Exercise description
Within the records below is a range that opens at the line with "Highlight left white" and closes at the line with "Movement between two". Return that range word for word, both ends included, and only that range.
Segment Open
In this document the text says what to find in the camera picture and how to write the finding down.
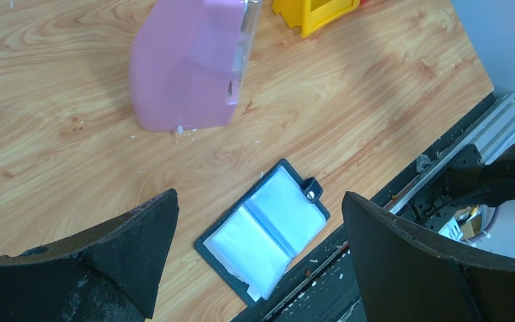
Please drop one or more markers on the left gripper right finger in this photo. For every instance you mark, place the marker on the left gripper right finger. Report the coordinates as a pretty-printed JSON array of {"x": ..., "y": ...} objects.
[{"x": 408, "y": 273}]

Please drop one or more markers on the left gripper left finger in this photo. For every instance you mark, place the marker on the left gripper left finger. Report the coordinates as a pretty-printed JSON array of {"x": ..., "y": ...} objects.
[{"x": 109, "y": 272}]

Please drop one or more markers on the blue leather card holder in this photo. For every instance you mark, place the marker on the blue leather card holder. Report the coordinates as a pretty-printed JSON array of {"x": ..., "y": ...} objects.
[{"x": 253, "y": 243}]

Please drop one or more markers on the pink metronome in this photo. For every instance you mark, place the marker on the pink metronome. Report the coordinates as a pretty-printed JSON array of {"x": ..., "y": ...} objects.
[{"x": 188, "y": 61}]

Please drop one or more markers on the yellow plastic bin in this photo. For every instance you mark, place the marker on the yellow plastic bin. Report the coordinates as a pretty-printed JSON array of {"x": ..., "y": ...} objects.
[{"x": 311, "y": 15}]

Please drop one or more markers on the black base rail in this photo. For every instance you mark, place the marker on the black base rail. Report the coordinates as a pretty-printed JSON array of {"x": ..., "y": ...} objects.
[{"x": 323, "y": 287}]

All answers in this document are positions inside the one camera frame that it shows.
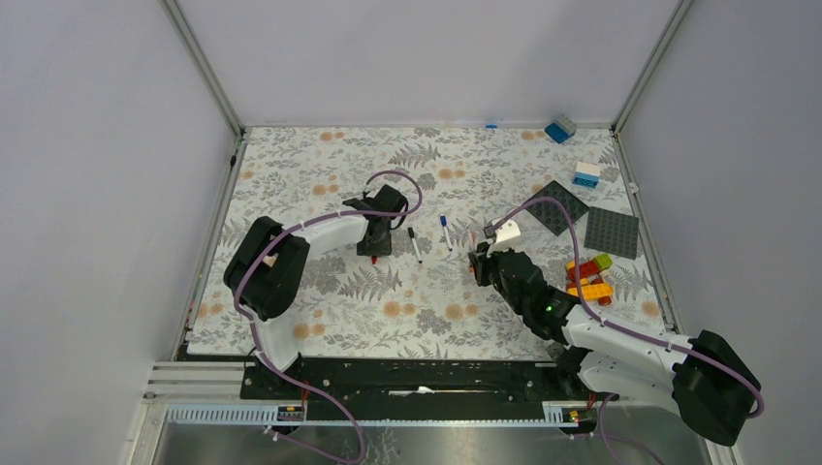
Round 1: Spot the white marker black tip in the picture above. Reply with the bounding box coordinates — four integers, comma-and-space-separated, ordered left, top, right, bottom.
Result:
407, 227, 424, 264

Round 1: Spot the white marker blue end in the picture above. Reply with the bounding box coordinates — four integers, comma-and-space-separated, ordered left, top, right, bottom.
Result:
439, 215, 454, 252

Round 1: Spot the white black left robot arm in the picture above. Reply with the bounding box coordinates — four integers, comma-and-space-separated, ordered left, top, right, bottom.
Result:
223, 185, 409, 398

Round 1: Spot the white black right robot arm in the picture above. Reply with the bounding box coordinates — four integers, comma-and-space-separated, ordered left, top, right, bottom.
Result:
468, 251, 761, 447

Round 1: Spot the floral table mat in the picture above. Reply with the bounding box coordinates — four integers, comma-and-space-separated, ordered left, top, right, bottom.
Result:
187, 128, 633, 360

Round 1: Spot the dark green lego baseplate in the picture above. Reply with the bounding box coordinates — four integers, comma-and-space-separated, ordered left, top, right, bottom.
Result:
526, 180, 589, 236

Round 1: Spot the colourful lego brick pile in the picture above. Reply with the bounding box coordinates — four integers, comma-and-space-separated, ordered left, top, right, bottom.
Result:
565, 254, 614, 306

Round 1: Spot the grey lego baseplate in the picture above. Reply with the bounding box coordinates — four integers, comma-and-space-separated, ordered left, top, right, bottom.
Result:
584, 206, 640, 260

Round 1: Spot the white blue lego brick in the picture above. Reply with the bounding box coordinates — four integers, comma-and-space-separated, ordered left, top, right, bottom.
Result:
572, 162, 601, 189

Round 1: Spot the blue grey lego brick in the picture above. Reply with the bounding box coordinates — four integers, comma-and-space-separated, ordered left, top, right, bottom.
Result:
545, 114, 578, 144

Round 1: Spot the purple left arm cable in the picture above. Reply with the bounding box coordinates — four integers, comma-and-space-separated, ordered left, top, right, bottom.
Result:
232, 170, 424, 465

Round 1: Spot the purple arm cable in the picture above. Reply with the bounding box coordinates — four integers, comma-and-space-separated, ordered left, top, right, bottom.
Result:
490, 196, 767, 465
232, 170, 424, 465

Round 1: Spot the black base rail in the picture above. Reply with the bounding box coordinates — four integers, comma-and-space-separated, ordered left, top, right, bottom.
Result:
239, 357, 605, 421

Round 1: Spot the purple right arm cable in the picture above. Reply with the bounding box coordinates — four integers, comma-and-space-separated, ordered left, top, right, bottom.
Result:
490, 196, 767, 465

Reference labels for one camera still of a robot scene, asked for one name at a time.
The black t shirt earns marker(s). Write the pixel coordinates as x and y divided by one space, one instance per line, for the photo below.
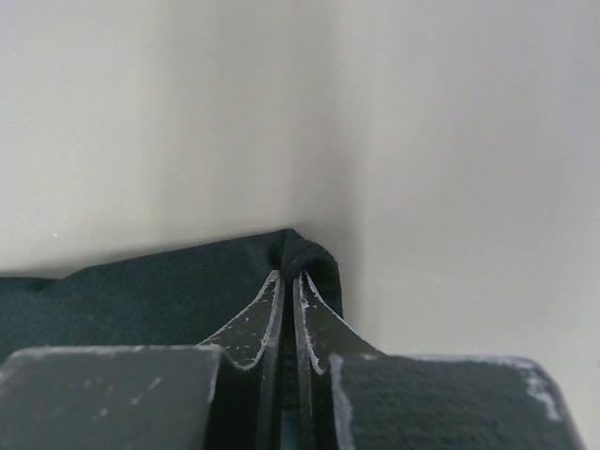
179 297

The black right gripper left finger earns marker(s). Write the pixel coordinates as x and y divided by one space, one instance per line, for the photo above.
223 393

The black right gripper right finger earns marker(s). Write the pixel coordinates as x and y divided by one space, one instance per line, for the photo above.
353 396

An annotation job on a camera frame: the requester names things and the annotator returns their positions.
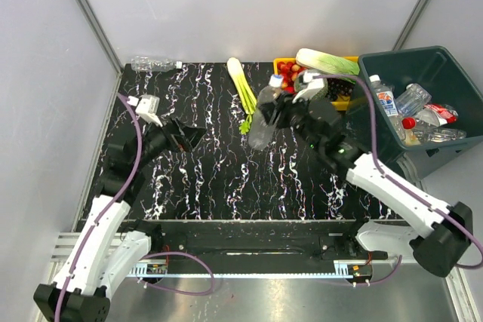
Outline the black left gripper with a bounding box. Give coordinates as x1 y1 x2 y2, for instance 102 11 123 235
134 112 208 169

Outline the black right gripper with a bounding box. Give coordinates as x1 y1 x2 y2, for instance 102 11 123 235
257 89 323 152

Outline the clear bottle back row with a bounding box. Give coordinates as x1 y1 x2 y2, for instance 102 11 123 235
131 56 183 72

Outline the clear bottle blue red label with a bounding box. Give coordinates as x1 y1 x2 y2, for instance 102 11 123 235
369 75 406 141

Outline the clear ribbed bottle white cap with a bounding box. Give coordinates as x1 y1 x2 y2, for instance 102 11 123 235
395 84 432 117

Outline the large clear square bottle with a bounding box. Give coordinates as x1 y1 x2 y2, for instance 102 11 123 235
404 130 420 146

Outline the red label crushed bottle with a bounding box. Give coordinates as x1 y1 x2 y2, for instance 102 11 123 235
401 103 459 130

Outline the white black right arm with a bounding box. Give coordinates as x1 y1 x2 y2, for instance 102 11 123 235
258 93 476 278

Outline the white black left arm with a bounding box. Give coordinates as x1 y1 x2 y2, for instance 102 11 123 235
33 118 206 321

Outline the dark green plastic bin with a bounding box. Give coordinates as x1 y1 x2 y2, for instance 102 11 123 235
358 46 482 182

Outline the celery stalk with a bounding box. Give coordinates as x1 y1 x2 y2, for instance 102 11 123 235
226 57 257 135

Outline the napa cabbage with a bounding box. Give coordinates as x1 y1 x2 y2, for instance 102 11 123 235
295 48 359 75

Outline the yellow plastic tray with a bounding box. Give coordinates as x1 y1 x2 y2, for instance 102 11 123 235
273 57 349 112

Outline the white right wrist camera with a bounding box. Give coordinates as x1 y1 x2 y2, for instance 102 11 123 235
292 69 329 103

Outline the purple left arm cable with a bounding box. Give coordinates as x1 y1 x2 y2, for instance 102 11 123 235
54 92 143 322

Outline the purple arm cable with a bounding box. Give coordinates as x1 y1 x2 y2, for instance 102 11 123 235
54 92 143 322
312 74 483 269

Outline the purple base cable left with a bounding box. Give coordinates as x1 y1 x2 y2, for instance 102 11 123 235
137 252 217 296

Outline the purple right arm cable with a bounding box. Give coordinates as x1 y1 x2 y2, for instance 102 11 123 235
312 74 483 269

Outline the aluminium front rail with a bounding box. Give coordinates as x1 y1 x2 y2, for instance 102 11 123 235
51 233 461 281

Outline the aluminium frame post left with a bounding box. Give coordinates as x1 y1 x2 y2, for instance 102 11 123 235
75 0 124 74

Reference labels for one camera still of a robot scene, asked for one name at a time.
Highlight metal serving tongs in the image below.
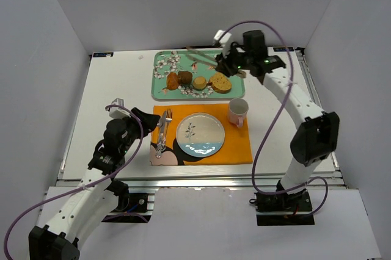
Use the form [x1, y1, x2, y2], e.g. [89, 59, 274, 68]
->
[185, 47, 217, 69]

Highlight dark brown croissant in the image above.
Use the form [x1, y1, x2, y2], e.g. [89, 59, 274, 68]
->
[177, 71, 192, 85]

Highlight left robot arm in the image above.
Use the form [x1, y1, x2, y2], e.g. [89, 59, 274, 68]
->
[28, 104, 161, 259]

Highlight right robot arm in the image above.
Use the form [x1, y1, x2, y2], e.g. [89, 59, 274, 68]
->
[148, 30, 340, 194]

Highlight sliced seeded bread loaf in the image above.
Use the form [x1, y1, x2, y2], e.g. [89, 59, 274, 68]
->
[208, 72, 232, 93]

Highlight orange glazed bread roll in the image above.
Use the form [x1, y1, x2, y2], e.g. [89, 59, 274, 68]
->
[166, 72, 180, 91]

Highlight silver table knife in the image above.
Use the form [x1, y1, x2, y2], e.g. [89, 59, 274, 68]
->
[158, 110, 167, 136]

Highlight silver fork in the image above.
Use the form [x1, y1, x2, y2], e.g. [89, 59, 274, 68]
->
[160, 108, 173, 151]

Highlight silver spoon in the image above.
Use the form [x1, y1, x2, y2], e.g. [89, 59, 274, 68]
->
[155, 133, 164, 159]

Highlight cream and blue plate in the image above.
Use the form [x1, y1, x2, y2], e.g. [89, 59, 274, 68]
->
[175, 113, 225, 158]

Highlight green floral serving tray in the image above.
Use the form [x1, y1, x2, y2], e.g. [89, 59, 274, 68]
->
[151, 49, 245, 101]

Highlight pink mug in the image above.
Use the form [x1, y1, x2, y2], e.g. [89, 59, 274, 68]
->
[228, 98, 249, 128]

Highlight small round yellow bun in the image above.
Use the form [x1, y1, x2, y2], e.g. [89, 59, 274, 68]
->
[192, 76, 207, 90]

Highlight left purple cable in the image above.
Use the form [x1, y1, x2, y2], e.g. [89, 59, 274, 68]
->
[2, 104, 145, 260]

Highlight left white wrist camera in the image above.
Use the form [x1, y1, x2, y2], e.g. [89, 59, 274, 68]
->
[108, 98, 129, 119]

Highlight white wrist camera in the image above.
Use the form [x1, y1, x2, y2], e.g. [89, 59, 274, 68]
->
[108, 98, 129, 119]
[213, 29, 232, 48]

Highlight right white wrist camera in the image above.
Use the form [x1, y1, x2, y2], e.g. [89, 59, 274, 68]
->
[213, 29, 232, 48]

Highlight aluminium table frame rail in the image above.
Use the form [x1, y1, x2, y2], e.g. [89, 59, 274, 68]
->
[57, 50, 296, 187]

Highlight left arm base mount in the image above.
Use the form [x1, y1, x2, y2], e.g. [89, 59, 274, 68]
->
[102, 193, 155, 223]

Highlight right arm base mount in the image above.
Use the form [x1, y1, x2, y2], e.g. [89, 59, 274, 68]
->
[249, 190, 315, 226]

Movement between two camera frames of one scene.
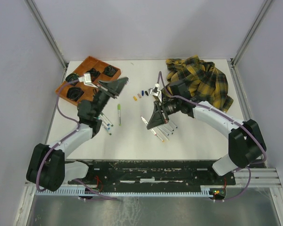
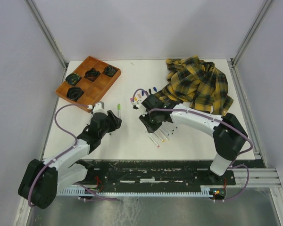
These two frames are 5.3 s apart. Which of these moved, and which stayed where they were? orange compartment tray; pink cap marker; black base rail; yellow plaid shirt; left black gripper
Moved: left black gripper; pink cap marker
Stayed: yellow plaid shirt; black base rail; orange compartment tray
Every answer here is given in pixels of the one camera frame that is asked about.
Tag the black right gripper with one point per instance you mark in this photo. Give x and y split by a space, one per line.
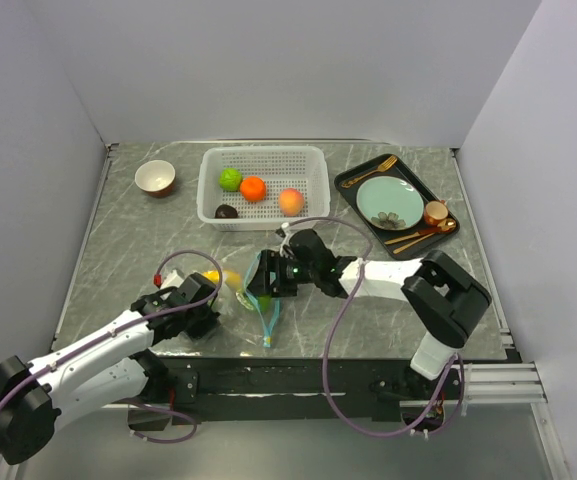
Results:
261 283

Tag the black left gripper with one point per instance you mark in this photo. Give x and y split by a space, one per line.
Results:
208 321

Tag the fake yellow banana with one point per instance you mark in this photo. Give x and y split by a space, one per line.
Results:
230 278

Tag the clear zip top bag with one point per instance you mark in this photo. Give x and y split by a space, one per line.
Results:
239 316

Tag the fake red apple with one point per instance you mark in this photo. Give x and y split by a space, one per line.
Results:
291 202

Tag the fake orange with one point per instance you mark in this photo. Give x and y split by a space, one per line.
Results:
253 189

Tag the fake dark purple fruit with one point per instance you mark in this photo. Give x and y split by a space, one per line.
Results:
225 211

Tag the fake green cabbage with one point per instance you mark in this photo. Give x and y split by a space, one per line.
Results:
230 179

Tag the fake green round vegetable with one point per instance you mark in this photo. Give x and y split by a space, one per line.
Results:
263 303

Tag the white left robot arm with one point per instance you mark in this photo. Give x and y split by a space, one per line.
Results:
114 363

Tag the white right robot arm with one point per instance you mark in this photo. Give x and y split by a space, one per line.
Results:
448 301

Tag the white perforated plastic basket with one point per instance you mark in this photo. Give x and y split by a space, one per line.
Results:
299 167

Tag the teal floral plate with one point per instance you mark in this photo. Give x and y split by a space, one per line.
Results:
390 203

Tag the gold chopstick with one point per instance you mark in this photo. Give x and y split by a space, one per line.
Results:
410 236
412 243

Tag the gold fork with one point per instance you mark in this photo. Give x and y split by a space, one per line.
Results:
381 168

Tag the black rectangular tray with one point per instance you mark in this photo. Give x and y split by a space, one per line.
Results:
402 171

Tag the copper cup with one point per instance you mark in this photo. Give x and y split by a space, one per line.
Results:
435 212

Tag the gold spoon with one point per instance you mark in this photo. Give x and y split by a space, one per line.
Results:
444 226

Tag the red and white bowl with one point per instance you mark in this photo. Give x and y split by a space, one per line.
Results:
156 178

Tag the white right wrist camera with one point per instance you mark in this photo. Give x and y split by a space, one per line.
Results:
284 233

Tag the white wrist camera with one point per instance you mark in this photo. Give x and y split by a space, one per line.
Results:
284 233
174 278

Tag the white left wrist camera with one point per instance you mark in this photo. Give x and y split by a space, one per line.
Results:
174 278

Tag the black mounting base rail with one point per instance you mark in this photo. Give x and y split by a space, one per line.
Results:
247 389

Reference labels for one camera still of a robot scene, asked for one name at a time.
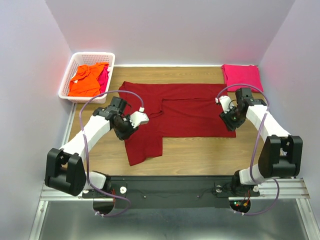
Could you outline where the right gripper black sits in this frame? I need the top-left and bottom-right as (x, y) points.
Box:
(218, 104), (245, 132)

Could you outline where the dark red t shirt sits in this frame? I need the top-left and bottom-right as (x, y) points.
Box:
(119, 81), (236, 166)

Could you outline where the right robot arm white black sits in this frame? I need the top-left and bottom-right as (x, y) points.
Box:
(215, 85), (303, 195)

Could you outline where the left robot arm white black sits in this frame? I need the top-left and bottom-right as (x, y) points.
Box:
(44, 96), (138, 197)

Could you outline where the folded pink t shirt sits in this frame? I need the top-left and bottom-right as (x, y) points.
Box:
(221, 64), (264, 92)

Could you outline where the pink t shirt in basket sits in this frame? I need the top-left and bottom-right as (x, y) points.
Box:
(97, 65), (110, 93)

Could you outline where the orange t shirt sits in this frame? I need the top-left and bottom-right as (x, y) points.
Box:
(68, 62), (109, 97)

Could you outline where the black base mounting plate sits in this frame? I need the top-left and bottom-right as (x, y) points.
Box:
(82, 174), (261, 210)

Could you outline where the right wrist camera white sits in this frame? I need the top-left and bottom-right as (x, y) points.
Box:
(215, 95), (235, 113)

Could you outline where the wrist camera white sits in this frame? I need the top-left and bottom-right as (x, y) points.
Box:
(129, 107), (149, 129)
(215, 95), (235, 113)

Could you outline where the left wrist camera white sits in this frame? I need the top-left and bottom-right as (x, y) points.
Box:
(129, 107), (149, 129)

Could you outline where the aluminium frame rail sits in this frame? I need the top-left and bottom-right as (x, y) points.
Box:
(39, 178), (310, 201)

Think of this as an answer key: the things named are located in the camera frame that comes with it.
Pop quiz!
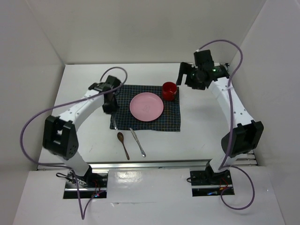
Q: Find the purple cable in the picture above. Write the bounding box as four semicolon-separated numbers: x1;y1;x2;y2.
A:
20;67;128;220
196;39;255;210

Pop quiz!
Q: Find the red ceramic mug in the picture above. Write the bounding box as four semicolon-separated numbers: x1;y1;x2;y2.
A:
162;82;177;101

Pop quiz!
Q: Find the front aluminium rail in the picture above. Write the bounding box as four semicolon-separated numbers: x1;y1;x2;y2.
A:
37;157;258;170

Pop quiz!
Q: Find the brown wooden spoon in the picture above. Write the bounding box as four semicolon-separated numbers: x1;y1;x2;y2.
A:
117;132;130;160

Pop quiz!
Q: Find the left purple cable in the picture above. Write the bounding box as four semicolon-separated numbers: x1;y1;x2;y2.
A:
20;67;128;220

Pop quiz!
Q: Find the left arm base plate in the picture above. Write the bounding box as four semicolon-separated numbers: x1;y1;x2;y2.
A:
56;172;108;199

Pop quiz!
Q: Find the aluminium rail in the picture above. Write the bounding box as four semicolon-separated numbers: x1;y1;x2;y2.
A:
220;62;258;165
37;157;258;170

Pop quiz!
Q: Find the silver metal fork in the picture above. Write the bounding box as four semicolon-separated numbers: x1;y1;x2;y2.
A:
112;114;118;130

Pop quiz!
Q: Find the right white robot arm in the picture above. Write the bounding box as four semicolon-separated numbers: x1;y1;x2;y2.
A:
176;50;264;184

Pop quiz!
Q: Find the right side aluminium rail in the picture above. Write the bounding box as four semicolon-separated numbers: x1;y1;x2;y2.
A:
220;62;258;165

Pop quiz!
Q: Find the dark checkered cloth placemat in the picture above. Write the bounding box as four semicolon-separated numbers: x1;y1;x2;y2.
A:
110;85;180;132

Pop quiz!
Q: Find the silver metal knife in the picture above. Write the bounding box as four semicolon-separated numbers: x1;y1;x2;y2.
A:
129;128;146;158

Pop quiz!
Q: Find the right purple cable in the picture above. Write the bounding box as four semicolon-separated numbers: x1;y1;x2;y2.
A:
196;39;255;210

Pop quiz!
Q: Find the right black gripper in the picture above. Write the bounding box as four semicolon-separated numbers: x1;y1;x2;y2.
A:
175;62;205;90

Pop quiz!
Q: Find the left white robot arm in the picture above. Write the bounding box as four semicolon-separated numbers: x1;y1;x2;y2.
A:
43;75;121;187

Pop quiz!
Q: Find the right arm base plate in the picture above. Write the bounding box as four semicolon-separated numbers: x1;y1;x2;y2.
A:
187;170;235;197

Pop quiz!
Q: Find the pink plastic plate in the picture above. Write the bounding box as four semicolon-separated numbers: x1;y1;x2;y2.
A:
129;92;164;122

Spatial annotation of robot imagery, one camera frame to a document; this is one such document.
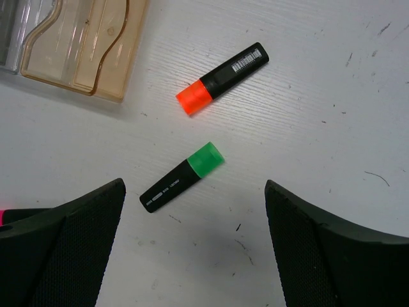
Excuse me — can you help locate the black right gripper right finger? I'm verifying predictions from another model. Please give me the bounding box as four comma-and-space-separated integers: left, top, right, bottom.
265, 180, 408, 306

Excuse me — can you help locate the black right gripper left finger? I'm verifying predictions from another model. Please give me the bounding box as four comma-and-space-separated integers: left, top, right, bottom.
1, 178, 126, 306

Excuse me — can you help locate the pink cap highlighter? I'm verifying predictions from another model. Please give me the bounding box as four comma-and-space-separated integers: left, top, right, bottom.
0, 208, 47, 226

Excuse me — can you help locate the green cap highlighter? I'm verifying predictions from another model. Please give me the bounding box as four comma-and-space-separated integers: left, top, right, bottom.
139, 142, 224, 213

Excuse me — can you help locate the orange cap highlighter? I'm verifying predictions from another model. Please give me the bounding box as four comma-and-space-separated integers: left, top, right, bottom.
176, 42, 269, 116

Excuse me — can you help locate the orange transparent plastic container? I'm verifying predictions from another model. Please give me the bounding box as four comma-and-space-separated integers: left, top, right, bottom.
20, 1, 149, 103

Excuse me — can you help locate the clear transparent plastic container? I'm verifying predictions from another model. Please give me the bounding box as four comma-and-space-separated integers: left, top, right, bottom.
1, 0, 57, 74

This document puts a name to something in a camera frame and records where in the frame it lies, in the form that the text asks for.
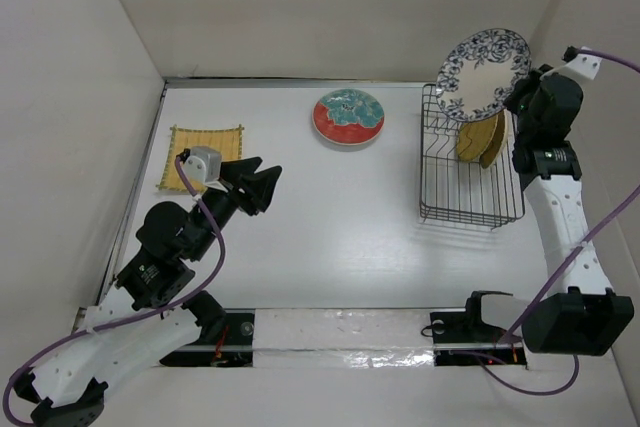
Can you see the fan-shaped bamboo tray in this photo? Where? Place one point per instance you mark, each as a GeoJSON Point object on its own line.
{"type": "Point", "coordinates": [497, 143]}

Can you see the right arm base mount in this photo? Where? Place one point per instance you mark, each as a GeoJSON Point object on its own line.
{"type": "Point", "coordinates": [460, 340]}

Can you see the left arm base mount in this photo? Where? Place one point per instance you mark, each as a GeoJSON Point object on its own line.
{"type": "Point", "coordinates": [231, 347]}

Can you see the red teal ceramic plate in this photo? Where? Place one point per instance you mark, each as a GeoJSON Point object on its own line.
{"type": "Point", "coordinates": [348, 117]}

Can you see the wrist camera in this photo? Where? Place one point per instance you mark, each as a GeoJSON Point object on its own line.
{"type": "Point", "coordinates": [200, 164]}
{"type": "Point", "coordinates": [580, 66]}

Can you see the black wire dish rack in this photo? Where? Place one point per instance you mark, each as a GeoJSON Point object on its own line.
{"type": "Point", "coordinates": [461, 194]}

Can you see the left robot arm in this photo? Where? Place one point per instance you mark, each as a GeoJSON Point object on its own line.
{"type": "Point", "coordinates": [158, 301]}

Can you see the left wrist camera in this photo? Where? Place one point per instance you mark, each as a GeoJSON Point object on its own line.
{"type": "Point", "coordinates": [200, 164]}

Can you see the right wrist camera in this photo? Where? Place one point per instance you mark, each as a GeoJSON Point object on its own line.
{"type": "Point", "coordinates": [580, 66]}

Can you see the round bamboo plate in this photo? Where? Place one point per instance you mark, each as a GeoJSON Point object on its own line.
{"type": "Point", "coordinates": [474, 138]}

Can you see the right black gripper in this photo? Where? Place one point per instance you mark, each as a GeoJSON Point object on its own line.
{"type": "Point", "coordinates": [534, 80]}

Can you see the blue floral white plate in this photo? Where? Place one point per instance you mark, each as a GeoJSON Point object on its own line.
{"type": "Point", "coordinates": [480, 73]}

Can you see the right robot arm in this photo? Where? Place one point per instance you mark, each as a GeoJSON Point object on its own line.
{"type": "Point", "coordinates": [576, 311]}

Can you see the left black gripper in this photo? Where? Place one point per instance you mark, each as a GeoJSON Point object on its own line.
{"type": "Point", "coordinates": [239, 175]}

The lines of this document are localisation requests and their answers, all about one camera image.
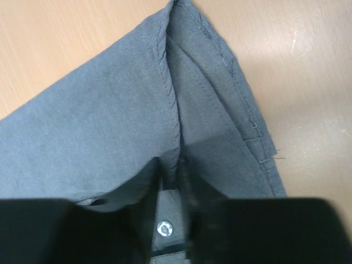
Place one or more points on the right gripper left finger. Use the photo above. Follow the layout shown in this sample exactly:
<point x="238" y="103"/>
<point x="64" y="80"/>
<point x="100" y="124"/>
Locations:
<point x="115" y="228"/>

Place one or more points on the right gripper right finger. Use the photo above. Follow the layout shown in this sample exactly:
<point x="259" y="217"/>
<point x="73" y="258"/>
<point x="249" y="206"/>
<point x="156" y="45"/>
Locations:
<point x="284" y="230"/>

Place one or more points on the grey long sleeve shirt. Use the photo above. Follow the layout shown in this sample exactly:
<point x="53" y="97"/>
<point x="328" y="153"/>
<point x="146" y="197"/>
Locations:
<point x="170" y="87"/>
Segment Closed
Output of the exercise
Highlight left white wrist camera in the image above.
Use the form [x1, y1, x2, y2], e.g. [89, 59, 274, 68]
->
[108, 98, 129, 119]

Highlight white wrist camera in the image above.
Use the form [x1, y1, x2, y2], e.g. [89, 59, 274, 68]
->
[108, 98, 129, 119]
[213, 29, 232, 48]

Highlight right white wrist camera in the image above.
Use the form [x1, y1, x2, y2], e.g. [89, 59, 274, 68]
->
[213, 29, 232, 48]

Highlight aluminium table frame rail in the image above.
Use the form [x1, y1, x2, y2], e.g. [89, 59, 274, 68]
->
[57, 50, 296, 187]

Highlight left arm base mount in the image above.
Use the form [x1, y1, x2, y2], e.g. [89, 59, 274, 68]
->
[102, 193, 155, 223]

Highlight right arm base mount in the image above.
Use the form [x1, y1, x2, y2], e.g. [89, 59, 274, 68]
->
[249, 190, 315, 226]

Movement between two camera frames of one scene.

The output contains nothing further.